The Spiritual Canticle (Cántico Espiritual) is one of the poetic works of the Spanish mystical poet Saint John of the Cross.

Saint John of the Cross, a Carmelite friar and priest during the Counter-Reformation, was arrested and jailed by the Calced Carmelites in 1577 at the Carmelite Monastery of Toledo because of his close association with Saint Teresa of Ávila in the Discalced Carmelite reforms. He remained imprisoned for nine months in a cell, in bad conditions that caused him much suffering. He memorized, in the absence of the means to write them down, a thirty-one-stanza version of the Canticle. Some years later, after 1582, he wrote down the last stanzas in Baeza and Granada, the last five ones after a conversation with a nun, sister Francisca de la Madre de Dios.

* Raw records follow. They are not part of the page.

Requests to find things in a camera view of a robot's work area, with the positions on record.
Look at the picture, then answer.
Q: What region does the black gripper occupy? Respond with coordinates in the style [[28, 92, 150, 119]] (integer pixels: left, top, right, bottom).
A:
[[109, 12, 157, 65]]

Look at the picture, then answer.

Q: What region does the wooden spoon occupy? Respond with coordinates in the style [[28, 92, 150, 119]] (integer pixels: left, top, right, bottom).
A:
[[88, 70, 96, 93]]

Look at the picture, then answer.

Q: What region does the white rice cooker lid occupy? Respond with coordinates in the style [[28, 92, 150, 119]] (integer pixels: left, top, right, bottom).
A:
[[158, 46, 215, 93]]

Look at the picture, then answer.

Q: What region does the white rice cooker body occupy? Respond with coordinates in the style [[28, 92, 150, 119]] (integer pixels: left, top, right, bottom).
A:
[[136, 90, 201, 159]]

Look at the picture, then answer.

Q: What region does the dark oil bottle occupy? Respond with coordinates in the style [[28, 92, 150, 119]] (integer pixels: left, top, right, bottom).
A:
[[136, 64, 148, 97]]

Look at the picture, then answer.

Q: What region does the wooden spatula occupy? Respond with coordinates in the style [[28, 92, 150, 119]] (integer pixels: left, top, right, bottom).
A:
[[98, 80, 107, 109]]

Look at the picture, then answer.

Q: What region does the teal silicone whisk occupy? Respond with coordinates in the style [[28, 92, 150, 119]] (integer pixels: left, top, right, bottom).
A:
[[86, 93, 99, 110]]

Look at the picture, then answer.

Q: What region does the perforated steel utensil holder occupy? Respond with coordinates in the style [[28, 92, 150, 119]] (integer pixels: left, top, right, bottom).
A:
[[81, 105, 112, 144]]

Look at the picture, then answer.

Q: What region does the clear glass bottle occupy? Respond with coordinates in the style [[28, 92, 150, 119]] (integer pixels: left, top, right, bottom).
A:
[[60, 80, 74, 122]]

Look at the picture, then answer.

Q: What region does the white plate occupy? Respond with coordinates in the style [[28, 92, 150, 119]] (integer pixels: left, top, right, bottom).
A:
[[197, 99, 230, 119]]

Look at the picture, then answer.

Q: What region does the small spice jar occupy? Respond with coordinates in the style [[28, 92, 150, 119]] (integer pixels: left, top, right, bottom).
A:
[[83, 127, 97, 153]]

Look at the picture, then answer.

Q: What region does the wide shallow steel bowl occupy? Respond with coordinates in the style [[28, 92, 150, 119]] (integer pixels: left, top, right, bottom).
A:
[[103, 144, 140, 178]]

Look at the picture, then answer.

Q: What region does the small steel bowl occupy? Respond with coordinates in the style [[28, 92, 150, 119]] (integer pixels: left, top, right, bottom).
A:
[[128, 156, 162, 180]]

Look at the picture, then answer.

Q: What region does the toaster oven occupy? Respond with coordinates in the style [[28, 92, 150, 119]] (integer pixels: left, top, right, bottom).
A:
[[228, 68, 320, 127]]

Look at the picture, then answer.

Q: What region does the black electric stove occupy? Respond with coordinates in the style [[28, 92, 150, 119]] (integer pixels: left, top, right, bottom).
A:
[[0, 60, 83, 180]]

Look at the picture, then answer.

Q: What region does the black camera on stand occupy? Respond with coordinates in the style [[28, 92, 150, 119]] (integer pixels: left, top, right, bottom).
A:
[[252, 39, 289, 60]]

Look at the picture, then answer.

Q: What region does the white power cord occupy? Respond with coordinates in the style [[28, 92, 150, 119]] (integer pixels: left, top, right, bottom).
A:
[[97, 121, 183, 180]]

Ana de Jesús asked him to write a comment to his poem, which he did in 1584. It was just Ana de Jesús who after being expelled from Spain took the poem with her, and finally it was published in Paris 1622, but in a French translation from Spanish (having not been published in the first Spanish collection of John's works of 1618). In 1627, it was published in the original Spanish in Brussels, and in the same year was published in Italian, at Rome. In Spain, the poem was first published in the Madrid edition of John's works of 1630.

== Content ==
In the Spiritual Canticle, John tries to explain the mystical process that follows the soul until it reaches its union with God. In order to achieve this, he uses an allegory: the search of (for?) the husband (Christ) by the wife (the human soul). The wife feels wounded by love, and this makes it start the search of the Beloved (el Amado); the soul asks everywhere for him in despair until they finally get together in the solitude of the garden (Paradise).

In relation to "the realities and experiences of this world", John teaches that all the goodness present in them "is present in God eminently and infinitely, or more properly, in each of these sublime realities is God".

==Versions==
Two redactions of the Spiritual Canticle exist. The earlier version of thirty-nine stanzas is generally referred to as Canticle A, and is derived from the Manuscript of Sanlúcar. The later version, containing forty stanzas, is generally referred to as Canticle B, and is derived from the Manuscript of Jaén.

One twentieth-century debate concerned whether the Canticle B was John's own work, or that of another author. However, more recent works on John have been willing to accept the authenticity of the Canticle B.